- [Source material]
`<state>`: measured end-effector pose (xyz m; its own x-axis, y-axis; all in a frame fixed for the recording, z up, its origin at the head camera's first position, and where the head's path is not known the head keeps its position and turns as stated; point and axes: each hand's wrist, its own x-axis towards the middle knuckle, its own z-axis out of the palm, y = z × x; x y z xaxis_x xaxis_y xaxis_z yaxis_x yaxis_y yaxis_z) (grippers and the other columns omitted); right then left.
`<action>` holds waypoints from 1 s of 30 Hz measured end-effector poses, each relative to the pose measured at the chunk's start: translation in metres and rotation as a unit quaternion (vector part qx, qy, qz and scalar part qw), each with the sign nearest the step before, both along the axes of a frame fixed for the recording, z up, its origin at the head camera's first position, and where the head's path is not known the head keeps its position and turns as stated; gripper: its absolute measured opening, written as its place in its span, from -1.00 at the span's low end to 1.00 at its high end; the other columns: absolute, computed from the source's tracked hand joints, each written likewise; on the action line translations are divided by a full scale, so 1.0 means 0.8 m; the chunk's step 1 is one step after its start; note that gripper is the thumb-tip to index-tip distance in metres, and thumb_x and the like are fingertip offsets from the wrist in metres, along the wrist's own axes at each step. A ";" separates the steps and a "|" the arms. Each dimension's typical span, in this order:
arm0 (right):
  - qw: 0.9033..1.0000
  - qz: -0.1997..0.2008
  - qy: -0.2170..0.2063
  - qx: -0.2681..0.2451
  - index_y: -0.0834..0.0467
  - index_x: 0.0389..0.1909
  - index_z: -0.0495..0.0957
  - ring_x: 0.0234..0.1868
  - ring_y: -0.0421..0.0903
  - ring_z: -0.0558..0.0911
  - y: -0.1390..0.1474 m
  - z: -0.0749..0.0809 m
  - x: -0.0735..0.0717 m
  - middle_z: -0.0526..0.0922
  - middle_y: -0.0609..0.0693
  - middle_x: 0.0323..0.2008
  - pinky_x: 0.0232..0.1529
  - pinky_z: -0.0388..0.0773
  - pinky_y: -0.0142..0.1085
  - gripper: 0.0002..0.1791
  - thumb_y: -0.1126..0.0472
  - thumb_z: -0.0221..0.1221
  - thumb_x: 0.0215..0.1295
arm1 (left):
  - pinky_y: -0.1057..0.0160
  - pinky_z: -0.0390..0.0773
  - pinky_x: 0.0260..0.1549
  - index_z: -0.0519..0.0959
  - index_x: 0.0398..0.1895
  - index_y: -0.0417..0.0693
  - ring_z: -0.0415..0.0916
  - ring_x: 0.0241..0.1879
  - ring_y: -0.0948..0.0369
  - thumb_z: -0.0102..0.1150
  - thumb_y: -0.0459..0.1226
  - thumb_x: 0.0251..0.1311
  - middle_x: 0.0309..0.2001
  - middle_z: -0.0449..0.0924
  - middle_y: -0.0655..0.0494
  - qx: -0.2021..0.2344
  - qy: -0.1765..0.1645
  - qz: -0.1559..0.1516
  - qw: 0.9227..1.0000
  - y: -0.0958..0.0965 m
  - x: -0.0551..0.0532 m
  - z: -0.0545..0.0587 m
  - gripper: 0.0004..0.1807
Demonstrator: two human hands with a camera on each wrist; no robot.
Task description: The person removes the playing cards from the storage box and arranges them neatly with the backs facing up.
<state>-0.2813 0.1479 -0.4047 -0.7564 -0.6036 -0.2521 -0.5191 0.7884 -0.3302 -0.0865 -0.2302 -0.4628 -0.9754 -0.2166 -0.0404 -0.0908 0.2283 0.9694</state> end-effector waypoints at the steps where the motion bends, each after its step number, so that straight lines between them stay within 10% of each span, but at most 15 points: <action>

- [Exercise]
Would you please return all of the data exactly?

- [Answer to this exercise]
`<state>`: measured end-effector pose (xyz m; its own x-axis, y-axis; all in a frame fixed for the recording, z up, its origin at the head camera's first position, and where the head's path is not known the head keeps its position and turns as stated; point and axes: each hand's wrist, its own x-axis towards the middle knuckle, its own z-axis out of the palm, y = z × x; x y z xaxis_x xaxis_y xaxis_z yaxis_x yaxis_y yaxis_z) (grippers and the other columns omitted); right then left.
`<action>` holds waypoints from 1 s of 30 Hz measured end-effector poses, each relative to the pose measured at the chunk's start: translation in metres and rotation as a unit quaternion (vector part qx, qy, qz and scalar part qw), each with the sign nearest the step before, both along the axes of a frame fixed for the recording, z up, its origin at the head camera's first position, and where the head's path is not known the head keeps its position and turns as stated; gripper: its absolute measured opening, written as its place in its span, from -1.00 at the span's low end to 1.00 at its high end; the other columns: absolute, computed from the source's tracked hand joints, each written likewise; on the action line translations are divided by a full scale, so 1.0 means 0.8 m; the chunk's step 1 is one step after its start; note that gripper is the thumb-tip to index-tip distance in metres, and thumb_x and the like are fingertip offsets from the wrist in metres, along the wrist's own axes at each step. A ";" separates the steps and a "|" the arms. Each dimension's typical span, in this order:
arm0 (right):
  - qw: 0.9033..1.0000
  - qz: -0.1997..0.2008
  - qy: -0.2170..0.2063
  - qx: -0.2681..0.2451
  - index_y: -0.0834..0.0467
  - index_x: 0.0389..0.1909
  - index_z: -0.0495..0.0957
  - ring_x: 0.0234..0.1868
  - ring_y: -0.0421..0.0903
  - ring_z: -0.0558..0.0911
  - y: -0.1390..0.1474 m
  - z: -0.0749..0.0809 m
  - x: -0.0735..0.0717 m
  - middle_z: -0.0526..0.0922
  - middle_y: -0.0609..0.0693
  - middle_x: 0.0323..0.2008
  - pinky_x: 0.0232..0.1529
  - pinky_z: -0.0388..0.0773
  - pinky_y: -0.0142..0.1085
  - gripper: 0.0002..0.1791
  - thumb_y: -0.1126..0.0472
  - thumb_z: -0.0221..0.1221
  - thumb_x: 0.0215..0.1295
arm1 (left):
  - pinky_y: -0.1057..0.0160
  - pinky_z: -0.0390..0.0773
  - pinky_x: 0.0260..0.1549
  - index_z: -0.0519..0.0959
  - index_x: 0.0398..0.1895
  - index_y: -0.0417..0.0693
  - ring_z: -0.0415..0.0916
  - ring_x: 0.0241..0.1879
  - ring_y: -0.0948..0.0369
  - thumb_z: -0.0102..0.1150
  - thumb_y: -0.0459..0.1226
  - thumb_x: 0.0251..0.1311
  - middle_x: 0.0309..0.2001
  - middle_z: -0.0449..0.0924
  - middle_y: -0.0655..0.0494
  - qx: -0.2021..0.2344
  - qy: -0.1765..0.1645
  - qz: -0.1559..0.1516
  - qw: 0.9227..1.0000
  - y: -0.0958..0.0965 m
  - x: -0.0551..0.0532 m
  - z: -0.0545..0.0587 m
  - gripper: 0.0004..0.1807
Demonstrator: two human hands with a camera on each wrist; no robot.
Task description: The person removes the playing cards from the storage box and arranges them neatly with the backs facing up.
<state>-0.2813 0.1479 -0.4047 -0.7564 -0.6036 -0.2521 -0.5191 0.7884 -0.3302 -0.0865 -0.2302 -0.4628 -0.9754 -0.2166 -0.0404 -0.0908 0.2283 0.9694</state> end-effector waypoints at the steps where the motion bends, each after its step number, so that straight lines between them stay within 10% of each span, but at most 15 points: <action>

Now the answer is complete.